1381kultur_kuerz_schlechterC’est un chantier titanesque que celui que Lambert Schlechter a commencé, voilà dix ans, en publiant « Le murmure du monde ». Chaque tome de cette série, dont « Inévitables bifurcations » constitue la quatrième livraison, explore « La trame des jours » (titre du deuxième volume paru en 2010) sous forme de fragments : des textes courts qui capturent l’essence du temps présent en épousant les contours des vagabondages de la pensée. Ici, l’auteur a choisi de livrer 77 chapitres de longueur égale. Sur deux pages, chacun chemine puis bifurque, inévitablement, vers d’autres horizons, ouvrant grand les possibles et l’imaginaire. Le flot ininterrompu est matérialisé par une syntaxe privilégiant les juxtapositions, foisonnant de virgules, mais sans majuscules initiales et sans points finaux. Devant le sentier tortueux des textes qui composent l’ouvrage, plusieurs possibilités sont offertes : picorer au jour le jour quelques extraits (un butinage que pratique l’auteur lui-même avec délectation), dévorer l’ensemble d’un trait, voire revenir en arrière lorsqu’on rencontre un thème ou un personnage déjà cité auparavant.

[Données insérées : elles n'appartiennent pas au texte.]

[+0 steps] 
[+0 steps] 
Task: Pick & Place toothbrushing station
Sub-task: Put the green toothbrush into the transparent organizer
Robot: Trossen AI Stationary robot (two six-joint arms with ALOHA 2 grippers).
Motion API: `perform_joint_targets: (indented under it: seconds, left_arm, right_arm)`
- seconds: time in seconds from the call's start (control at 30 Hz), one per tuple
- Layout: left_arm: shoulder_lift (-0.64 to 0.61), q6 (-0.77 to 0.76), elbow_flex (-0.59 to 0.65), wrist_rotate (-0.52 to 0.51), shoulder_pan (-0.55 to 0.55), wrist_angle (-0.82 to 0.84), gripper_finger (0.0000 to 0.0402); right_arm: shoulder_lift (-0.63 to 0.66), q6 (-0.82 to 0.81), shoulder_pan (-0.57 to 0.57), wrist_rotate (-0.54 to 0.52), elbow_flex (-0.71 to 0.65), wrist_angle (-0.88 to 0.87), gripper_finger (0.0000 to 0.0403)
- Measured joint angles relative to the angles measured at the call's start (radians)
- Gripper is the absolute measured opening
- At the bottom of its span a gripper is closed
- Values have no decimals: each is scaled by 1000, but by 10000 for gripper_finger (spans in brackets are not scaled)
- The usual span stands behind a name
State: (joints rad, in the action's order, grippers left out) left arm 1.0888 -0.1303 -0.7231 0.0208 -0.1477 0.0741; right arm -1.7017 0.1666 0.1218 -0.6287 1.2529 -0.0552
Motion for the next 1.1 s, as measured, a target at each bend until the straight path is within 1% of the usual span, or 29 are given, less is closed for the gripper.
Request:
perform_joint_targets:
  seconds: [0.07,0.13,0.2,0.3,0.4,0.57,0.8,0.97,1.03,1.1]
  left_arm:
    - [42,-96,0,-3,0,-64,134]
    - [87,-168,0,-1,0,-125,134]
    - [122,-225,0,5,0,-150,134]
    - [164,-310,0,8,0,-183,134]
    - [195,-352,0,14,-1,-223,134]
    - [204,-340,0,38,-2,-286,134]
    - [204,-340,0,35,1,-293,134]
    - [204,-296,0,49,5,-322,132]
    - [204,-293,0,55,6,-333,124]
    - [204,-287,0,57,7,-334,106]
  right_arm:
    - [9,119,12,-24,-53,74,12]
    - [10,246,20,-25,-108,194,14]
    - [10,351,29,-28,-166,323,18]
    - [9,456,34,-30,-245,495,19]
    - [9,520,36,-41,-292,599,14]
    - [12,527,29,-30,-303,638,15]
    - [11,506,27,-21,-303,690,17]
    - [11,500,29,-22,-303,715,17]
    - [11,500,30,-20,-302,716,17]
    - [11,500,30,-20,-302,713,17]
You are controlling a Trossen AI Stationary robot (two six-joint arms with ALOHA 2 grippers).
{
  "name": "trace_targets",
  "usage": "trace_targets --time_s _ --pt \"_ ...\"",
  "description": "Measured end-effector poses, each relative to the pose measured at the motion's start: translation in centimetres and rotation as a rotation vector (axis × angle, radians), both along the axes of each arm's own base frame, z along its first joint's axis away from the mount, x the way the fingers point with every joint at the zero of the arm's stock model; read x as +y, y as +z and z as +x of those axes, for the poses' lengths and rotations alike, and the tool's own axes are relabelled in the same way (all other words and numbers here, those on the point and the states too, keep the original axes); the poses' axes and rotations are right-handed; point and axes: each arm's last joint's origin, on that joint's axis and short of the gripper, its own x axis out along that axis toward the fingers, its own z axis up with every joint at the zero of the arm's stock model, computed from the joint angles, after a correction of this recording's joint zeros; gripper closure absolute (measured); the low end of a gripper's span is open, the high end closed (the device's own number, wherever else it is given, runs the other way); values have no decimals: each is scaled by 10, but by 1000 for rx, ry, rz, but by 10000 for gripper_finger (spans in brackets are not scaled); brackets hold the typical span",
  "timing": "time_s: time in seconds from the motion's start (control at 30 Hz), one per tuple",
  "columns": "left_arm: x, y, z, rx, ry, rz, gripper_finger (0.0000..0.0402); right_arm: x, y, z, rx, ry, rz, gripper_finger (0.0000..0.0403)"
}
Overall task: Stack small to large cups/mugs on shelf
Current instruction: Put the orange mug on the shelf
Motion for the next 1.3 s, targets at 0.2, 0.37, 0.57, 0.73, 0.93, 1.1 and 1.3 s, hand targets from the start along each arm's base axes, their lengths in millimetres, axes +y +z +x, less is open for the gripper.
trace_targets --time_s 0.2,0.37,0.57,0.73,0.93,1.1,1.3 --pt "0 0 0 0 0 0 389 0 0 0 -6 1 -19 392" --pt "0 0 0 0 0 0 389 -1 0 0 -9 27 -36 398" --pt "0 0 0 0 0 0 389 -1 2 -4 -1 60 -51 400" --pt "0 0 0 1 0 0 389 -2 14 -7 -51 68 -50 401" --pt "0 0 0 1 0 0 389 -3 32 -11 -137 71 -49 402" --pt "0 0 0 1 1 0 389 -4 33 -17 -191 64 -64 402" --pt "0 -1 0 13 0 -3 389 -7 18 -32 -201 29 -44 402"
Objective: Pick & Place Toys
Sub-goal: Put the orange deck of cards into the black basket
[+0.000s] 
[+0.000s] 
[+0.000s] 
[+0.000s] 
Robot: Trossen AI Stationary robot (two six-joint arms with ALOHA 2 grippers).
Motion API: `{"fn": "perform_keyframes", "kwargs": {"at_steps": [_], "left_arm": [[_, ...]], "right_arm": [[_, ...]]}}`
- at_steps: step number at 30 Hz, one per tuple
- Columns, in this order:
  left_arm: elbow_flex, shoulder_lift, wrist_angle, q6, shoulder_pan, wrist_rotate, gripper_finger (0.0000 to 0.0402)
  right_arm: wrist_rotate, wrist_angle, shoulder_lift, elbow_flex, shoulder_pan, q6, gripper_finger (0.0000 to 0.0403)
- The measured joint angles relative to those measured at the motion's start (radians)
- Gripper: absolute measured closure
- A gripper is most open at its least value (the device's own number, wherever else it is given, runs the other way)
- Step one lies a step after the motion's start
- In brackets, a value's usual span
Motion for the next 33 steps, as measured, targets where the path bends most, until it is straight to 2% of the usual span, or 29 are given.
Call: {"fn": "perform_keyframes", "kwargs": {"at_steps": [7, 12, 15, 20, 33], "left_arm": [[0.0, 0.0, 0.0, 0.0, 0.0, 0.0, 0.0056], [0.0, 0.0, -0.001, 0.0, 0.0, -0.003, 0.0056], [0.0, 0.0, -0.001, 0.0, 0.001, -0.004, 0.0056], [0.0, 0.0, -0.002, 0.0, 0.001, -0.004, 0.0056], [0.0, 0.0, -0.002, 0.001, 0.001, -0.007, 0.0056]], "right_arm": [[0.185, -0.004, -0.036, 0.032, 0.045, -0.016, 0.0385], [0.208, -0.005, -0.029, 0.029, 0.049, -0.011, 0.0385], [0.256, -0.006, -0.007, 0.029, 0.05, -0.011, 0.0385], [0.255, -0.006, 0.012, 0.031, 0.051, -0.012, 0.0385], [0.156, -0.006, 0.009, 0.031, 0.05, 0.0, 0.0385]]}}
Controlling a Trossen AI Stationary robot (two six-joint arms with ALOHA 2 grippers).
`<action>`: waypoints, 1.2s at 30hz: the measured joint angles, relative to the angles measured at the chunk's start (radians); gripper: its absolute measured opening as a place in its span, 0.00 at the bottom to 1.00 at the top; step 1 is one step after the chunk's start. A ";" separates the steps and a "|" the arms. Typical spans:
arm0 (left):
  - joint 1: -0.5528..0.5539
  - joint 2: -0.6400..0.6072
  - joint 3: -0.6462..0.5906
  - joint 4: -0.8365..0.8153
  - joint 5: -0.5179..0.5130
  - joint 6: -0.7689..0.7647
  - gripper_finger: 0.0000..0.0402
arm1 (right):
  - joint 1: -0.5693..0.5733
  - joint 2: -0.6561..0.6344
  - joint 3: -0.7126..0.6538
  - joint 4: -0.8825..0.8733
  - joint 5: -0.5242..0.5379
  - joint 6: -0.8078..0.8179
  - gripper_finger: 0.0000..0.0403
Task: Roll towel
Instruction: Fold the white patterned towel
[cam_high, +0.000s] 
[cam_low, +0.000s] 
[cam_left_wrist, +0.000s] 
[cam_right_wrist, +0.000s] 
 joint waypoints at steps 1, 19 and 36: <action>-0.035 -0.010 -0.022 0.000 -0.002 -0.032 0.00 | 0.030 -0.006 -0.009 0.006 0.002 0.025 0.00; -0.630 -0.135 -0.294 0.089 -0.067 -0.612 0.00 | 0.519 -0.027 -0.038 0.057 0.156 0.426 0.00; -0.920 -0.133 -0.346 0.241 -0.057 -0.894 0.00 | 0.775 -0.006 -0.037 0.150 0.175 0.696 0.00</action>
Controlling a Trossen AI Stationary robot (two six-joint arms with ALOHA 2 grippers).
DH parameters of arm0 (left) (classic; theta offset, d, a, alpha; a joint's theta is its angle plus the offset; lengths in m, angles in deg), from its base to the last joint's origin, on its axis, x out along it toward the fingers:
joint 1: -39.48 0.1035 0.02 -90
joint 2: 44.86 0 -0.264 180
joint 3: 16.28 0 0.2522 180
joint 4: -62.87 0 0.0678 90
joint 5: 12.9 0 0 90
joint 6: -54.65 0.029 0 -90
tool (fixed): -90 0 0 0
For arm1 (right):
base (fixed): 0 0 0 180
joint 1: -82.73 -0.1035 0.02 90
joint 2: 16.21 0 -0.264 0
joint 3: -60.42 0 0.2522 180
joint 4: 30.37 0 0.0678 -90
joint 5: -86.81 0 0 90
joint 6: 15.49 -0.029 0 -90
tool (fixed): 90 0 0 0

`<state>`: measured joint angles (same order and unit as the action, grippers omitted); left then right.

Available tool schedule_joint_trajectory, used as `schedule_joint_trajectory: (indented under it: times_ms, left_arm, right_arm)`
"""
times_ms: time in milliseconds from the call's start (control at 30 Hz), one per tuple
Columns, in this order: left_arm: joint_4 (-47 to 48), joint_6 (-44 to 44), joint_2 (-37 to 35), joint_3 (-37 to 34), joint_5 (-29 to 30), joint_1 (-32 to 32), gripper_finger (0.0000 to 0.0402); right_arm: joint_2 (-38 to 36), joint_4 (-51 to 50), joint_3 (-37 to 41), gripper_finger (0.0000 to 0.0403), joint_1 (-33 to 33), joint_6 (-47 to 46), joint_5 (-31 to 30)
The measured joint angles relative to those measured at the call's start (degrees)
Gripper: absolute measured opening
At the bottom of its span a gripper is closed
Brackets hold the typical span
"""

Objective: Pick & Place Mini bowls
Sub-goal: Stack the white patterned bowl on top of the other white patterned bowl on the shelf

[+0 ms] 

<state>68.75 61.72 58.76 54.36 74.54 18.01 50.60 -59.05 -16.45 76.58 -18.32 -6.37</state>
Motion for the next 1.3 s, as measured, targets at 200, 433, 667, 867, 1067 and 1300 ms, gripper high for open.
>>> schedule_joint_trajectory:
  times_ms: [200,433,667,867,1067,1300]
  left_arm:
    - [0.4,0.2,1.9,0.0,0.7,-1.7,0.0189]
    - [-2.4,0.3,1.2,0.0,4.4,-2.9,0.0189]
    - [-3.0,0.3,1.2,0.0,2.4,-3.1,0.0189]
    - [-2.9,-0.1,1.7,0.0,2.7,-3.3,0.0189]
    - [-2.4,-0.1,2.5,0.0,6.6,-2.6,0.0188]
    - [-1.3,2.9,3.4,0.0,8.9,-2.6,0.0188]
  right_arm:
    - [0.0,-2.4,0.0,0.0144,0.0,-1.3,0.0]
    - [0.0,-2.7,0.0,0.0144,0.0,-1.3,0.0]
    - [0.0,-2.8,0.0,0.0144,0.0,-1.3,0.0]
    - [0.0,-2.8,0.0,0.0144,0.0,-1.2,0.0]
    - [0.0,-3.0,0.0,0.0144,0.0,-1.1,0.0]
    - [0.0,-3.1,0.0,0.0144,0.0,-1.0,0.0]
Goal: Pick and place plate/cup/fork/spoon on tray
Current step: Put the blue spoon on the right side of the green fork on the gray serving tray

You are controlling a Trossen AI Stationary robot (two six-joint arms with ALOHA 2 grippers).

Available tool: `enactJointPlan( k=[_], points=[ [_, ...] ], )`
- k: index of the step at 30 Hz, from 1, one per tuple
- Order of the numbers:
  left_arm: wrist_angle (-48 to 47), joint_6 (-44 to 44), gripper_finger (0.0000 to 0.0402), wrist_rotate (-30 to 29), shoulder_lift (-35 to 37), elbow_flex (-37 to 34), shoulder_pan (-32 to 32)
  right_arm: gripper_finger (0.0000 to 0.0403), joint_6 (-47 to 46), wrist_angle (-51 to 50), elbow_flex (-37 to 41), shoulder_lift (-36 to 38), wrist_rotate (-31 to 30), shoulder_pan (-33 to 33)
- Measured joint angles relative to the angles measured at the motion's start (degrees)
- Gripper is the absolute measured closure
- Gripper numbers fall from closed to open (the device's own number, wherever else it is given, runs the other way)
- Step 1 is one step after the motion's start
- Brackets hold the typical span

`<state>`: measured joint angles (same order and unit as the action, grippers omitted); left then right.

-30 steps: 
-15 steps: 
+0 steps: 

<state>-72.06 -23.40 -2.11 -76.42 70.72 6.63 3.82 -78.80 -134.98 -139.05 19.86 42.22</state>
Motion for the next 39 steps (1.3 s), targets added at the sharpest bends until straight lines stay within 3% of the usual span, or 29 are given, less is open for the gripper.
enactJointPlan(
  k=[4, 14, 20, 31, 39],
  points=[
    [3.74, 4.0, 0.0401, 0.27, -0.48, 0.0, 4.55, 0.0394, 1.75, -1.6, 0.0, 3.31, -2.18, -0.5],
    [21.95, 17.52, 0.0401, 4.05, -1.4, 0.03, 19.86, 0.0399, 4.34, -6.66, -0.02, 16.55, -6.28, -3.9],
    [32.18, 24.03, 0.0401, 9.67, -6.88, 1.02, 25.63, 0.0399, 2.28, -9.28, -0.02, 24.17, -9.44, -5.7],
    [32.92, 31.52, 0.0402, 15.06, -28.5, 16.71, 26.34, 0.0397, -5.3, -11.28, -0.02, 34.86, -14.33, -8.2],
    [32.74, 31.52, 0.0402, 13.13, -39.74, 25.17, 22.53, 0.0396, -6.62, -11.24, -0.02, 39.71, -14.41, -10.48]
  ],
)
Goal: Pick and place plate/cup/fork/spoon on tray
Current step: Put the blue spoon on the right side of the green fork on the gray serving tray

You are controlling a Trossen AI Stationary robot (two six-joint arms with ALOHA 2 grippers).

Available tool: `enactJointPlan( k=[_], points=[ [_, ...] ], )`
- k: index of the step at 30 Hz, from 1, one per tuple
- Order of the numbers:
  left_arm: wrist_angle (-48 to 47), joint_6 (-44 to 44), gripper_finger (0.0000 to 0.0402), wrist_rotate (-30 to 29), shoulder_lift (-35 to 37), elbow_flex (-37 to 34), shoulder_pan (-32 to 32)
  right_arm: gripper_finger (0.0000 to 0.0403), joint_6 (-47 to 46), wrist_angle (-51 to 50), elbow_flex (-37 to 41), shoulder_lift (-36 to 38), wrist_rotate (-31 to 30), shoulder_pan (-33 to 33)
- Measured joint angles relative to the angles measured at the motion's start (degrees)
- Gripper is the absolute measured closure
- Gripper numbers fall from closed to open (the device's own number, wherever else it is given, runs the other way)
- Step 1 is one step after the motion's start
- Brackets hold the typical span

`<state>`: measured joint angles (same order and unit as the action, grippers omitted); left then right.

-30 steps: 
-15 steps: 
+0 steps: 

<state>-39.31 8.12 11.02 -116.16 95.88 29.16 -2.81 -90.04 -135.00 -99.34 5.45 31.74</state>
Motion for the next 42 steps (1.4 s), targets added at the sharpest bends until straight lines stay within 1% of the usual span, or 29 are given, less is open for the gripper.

Quelle que soit la lecture que l’on en fait, les fragments d’« Inévitables bifurcations » invitent autant aux flâneries de l’esprit qu’ils incitent à aller retrouver dans d’autres ouvrages, dont les auteurs sont cités, des histoires ou des pensées. Si l’on entrevoit ici des dessous féminins ou de magnifiques belles-de-nuit en fleur, comme souvent chez Schlechter, si l’acte d’amour est célébré presque à chaque page (« vive & violente douceur du coït »), les aiguillages implacables emportent aussi la locomotive du lecteur vers les camps de la mort ou l’Italie des séjours estivaux. Ce quatrième « Murmure du monde » respire l’érudition sans jamais la brandir, ce qui n’est pas une mince prouesse. Cerise sur le gâteau, les éditions Les doigts dans la prose ont concocté un objet livre de toute beauté ; il renforce le plaisir de la lecture tant par une mise en pages soignée que par le toucher voluptueux de sa couverture.